Please set down exactly the lines of the listing below from the line containing "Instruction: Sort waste" through the line containing "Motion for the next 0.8", both lines included, leaving out all other lines.

*LISTED RECORDS*:
****
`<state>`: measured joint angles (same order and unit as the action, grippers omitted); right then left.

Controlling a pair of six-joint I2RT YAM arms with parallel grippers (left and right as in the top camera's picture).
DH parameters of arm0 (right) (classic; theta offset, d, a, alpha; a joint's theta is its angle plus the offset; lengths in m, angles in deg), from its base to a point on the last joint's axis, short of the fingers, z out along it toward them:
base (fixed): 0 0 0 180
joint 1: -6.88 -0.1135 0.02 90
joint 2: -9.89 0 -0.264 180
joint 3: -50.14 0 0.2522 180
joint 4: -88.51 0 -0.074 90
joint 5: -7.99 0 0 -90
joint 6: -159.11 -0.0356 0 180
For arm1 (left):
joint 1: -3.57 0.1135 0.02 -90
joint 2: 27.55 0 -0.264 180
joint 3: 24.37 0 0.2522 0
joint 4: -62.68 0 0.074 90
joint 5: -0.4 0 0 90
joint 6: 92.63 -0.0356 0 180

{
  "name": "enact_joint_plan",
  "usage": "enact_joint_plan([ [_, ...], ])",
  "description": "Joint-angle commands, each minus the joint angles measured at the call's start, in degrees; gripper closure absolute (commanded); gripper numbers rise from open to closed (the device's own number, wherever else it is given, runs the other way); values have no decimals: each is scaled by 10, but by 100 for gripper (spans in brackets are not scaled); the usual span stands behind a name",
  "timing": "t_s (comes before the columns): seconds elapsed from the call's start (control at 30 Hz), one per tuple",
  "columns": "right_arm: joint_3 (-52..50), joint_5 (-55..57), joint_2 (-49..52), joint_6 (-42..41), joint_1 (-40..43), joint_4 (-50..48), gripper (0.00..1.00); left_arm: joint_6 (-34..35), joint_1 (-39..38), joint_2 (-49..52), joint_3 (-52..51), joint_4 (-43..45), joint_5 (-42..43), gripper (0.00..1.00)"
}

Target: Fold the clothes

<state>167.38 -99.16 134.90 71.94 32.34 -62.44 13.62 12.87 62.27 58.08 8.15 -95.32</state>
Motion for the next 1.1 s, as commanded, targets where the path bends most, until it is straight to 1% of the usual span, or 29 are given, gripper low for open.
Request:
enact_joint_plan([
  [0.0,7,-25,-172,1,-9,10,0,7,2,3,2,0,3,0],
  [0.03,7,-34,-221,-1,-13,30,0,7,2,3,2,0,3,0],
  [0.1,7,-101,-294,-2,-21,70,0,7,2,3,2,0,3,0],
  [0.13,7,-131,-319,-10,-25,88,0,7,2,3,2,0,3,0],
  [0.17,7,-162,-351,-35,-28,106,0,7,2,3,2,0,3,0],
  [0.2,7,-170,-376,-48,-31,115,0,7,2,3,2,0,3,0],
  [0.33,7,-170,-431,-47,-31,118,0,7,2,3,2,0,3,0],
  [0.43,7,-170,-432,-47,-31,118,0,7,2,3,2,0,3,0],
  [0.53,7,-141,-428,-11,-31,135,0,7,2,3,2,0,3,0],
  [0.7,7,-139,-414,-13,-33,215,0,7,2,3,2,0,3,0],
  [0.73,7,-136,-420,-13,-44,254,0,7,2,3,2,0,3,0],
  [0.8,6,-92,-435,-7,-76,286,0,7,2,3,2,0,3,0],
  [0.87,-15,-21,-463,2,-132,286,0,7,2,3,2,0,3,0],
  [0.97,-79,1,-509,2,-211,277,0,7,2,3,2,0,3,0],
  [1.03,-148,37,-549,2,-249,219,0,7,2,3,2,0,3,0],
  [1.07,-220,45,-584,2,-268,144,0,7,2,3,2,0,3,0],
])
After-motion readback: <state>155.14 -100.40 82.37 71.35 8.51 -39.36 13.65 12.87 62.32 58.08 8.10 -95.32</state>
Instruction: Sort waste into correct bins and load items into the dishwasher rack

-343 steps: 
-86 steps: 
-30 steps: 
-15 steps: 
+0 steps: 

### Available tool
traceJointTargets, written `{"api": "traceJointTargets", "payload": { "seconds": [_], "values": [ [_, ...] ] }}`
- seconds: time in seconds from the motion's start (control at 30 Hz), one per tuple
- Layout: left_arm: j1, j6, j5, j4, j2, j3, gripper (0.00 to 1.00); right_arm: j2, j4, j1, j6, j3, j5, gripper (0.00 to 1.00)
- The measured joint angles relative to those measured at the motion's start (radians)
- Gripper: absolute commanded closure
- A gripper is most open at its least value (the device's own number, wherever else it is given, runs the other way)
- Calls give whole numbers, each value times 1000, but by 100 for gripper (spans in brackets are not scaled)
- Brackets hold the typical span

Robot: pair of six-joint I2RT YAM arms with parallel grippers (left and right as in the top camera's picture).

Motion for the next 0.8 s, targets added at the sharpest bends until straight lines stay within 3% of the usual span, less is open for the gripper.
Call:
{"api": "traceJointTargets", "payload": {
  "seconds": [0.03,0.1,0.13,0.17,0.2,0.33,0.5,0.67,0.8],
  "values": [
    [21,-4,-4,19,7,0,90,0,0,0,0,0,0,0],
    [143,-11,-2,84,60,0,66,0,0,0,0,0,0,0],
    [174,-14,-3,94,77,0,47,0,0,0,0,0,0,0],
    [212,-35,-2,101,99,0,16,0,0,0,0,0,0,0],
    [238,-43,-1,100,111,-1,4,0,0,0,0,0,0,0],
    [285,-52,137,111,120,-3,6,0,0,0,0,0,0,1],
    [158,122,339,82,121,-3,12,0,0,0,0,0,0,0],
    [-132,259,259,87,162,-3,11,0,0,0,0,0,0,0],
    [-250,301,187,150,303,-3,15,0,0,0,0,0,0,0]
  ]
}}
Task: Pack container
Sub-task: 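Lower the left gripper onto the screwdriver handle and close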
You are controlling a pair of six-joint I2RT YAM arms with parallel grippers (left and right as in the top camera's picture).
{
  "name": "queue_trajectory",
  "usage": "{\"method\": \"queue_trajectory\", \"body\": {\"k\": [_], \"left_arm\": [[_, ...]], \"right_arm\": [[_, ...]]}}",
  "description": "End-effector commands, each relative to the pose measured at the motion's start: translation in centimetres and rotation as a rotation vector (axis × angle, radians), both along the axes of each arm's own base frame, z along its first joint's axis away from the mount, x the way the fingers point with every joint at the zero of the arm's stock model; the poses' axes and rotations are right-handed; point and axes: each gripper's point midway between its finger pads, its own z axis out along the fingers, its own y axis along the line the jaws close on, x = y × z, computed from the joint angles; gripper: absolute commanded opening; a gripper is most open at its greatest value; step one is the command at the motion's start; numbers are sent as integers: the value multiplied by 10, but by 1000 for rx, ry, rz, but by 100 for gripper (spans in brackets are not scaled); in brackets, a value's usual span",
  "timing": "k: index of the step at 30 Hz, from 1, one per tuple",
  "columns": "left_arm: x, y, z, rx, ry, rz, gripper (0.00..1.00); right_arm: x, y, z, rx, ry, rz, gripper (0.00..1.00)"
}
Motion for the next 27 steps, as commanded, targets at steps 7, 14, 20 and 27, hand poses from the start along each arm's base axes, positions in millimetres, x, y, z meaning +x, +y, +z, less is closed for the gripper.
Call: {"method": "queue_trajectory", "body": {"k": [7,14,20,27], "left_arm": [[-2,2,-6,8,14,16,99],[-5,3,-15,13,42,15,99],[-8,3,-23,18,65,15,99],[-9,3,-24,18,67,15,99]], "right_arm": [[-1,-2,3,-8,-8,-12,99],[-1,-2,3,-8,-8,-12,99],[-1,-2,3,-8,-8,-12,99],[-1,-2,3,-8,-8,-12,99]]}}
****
*ANSWER TO THIS EXERCISE*:
Instruction: Sort waste into correct bins and load items into the dishwasher rack

-343 steps: 
-86 steps: 
-30 steps: 
-15 steps: 
+0 steps: 

### Available tool
traceJointTargets, written `{"api": "traceJointTargets", "payload": { "seconds": [_], "values": [ [_, ...] ] }}`
- seconds: time in seconds from the motion's start (control at 30 Hz), one per tuple
- Layout: left_arm: j1, j6, j5, j4, j2, j3, gripper (0.00 to 1.00); right_arm: j2, j4, j1, j6, j3, j5, gripper (0.00 to 1.00)
- The measured joint angles relative to those measured at the motion's start (radians)
- Gripper: absolute commanded closure
- A gripper is most open at its least value (the device's own number, wherever else it is given, runs the other way)
- Calls give whole numbers, each value times 1000, but by 100 for gripper (spans in brackets are not scaled)
- Brackets hold the typical span

Robot: pair of six-joint I2RT YAM arms with parallel grippers (left and right as in the top camera's picture).

Motion for the next 0.8 s, targets added at the sharpest bends until straight lines stay within 3% of the usual span, less is open for the gripper.

That concludes the exercise.